Configuring an HBase Data Source

Scenario

This section describes how to add an HBase data source on HSConsole.

Prerequisites

  • The domain name of the cluster where the data source is located must be different from the HetuEngine cluster domain name.
  • The cluster where the data source is located and the HetuEngine cluster nodes can communicate with each other.
  • In the /etc/hosts file of all nodes in the cluster where HetuEngine is located, add the mapping between the host names and IP addresses of the cluster where the data source to be connected is located, and add 10.10.10.10 hadoop.System domain name in the /etc/hosts file (for example, 10.10.10.10 hadoop.hadoop.com). Otherwise, HetuEngine cannot connect to the nodes that are not in the cluster based on the host name.
  • A HetuEngine compute instance has been created.
  • The SSL communication encryption configuration of ZooKeeper in the cluster where the data source is located must be the same as that of ZooKeeper in the cluster where HetuEngine is located.

    To check whether SSL communication encryption is enabled, log in to FusionInsight Manager, choose Cluster > Services > ZooKeeper > Configurations > All Configurations, and enter ssl.enabled in the search box. If the value of ssl.enabled is true, SSL communication encryption is enabled. If the value is false, SSL communication encryption is disabled.

Procedure

  1. Obtain the hbase-site.xml, hdfs-site.xml, and core-site.xml configuration files of the HBase data source.

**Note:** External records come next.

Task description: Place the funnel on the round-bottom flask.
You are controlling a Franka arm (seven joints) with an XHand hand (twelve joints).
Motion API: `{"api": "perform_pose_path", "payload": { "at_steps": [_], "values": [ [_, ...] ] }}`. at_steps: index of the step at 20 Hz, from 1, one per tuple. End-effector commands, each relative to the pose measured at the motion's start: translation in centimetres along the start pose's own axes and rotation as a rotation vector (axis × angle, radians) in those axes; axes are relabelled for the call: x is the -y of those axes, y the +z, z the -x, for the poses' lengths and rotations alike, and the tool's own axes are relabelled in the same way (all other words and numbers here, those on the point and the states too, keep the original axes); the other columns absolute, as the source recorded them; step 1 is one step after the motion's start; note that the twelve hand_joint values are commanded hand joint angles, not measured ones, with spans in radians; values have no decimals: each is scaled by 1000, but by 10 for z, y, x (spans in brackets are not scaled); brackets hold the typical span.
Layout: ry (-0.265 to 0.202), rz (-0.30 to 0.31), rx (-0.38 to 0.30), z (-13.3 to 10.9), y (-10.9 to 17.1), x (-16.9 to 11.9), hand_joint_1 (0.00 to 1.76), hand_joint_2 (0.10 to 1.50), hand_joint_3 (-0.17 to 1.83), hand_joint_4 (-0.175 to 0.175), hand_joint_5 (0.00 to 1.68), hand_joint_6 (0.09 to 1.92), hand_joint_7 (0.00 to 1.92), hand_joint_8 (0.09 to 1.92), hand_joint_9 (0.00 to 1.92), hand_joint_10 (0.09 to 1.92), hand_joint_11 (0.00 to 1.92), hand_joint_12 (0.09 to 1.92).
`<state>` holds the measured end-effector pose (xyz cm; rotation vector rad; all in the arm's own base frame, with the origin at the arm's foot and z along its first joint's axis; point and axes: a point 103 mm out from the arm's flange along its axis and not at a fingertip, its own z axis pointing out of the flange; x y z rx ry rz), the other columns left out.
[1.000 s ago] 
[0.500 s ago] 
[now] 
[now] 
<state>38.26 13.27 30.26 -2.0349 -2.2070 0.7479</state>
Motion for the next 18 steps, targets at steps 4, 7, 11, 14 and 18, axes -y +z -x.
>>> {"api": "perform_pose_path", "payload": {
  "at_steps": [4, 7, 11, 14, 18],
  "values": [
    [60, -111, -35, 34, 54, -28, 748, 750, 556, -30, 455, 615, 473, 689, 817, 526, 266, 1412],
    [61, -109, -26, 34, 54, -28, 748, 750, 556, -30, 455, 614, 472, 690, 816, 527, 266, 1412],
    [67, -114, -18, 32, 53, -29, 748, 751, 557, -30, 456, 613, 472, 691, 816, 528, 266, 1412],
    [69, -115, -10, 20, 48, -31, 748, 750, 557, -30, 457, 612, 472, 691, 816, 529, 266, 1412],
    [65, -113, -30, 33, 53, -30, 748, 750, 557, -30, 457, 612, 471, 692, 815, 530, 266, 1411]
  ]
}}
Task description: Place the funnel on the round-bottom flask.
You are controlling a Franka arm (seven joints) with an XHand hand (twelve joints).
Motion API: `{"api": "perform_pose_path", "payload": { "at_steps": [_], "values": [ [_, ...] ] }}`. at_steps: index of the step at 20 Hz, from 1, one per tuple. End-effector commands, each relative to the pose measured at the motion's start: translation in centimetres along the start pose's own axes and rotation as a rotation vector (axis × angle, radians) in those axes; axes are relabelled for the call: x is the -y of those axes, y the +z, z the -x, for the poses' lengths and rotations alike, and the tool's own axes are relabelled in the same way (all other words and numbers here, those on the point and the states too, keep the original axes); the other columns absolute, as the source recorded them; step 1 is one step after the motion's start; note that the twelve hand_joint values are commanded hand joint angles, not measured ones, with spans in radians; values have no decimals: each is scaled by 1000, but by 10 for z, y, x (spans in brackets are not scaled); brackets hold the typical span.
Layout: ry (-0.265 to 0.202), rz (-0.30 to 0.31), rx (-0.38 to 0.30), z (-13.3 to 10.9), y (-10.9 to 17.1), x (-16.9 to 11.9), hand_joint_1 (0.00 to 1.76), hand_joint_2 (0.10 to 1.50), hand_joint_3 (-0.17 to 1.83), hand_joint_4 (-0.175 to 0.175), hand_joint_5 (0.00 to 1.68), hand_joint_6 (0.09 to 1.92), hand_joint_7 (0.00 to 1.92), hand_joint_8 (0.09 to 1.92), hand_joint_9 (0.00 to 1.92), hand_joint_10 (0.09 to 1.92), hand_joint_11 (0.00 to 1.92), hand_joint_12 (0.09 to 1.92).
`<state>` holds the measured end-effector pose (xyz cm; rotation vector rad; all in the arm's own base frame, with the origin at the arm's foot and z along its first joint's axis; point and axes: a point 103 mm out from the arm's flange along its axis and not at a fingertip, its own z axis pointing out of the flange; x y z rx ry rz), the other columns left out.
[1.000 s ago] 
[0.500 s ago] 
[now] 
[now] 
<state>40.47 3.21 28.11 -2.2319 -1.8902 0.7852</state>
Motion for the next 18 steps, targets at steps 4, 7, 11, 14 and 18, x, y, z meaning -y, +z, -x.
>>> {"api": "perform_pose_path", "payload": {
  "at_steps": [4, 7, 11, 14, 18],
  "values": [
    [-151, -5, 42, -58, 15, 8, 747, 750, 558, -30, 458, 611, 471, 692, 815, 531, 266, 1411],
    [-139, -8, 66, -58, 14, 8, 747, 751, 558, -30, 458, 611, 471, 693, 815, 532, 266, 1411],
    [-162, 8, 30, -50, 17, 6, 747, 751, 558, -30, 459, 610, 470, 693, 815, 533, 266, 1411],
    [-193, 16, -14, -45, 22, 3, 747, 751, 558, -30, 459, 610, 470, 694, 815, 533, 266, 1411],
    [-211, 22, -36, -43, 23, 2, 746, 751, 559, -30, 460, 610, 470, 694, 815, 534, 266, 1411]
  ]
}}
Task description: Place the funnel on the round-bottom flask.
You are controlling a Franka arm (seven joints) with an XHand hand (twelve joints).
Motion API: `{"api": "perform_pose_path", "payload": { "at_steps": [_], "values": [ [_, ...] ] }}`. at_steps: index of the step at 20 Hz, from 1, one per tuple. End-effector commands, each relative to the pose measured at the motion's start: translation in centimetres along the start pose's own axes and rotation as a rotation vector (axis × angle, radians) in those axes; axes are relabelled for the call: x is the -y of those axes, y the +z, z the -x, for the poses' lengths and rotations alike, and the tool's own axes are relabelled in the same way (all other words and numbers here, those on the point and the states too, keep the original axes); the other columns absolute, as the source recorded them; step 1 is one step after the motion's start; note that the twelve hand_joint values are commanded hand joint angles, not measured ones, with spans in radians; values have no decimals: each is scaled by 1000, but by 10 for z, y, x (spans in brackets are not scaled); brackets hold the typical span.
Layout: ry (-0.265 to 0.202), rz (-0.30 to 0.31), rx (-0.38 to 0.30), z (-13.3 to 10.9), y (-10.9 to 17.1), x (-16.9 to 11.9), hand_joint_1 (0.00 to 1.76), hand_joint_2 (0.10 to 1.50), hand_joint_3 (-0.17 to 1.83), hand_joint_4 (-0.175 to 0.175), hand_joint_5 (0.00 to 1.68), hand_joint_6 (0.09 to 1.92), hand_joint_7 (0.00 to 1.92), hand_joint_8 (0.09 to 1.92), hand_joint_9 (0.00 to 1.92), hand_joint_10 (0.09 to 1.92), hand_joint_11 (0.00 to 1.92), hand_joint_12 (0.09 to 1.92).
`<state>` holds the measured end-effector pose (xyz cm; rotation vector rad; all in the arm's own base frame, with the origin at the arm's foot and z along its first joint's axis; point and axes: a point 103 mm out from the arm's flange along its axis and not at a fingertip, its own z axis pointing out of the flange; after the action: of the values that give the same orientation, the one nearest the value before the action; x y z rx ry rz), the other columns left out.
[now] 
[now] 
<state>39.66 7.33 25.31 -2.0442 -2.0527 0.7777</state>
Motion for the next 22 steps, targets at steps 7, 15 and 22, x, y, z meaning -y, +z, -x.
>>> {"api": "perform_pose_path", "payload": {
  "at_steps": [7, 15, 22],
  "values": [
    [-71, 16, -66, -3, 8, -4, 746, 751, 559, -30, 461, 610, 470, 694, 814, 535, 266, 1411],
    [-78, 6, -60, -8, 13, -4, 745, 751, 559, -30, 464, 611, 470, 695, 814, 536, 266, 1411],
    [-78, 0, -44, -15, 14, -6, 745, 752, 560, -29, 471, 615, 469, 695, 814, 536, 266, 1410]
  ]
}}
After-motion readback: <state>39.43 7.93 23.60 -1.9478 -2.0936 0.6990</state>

    1. Log in to FusionInsight Manager of the cluster where the HBase data source is located.
    2. Choose Cluster > Dashboard.
    3. Choose More > Download Client and download the client file as prompted.
    4. Decompress the downloaded client file package and obtain the hbase-site.xml, core-site.xml, and hdfs-site.xml files in the FusionInsight_Cluster_1_Services_ClientConfig/HBase/config directory.
    5. If hbase.rpc.client.impl exists in the hbase-site.xml file, change the value of hbase.rpc.client.impl to org.apache.hadoop.hbase.ipc.RpcClientImpl.
      <property>
      <name>hbase.rpc.client.impl</name>
      <value>org.apache.hadoop.hbase.ipc.RpcClientImpl</value>
      </property>

  2. Obtain the user.keytab and krb5.conf files of the proxy user of the HBase data source.

    1. Log in to FusionInsight Manager of the cluster where the HBase data source is located.
    2. Choose System > Permission > User.
    3. Locate the row that contains the target data source user, click More in the Operation column, and select Download Authentication Credential.
    4. Decompress the downloaded package to obtain the user.keytab and krb5.conf files.

    The proxy user of the data source must have the permission to perform HBase operations.

  3. Log in to FusionInsight Manager as a HetuEngine administrator and choose Cluster > Services > HetuEngine. The HetuEngine service page is displayed.
  4. In the Basic Information area on the Dashboard page, click the link next to HSConsole WebUI. The HSConsole page is displayed.
  5. Choose Data Source.
  1. Click Add Data Source. Configure parameters on the Add Data Source page.

    1. Configure Basic Information. For details, see Table 1.
      Table 1 Basic Information

      Parameter

      Description

      Example Value

      Name

      Name of the data source to be connected.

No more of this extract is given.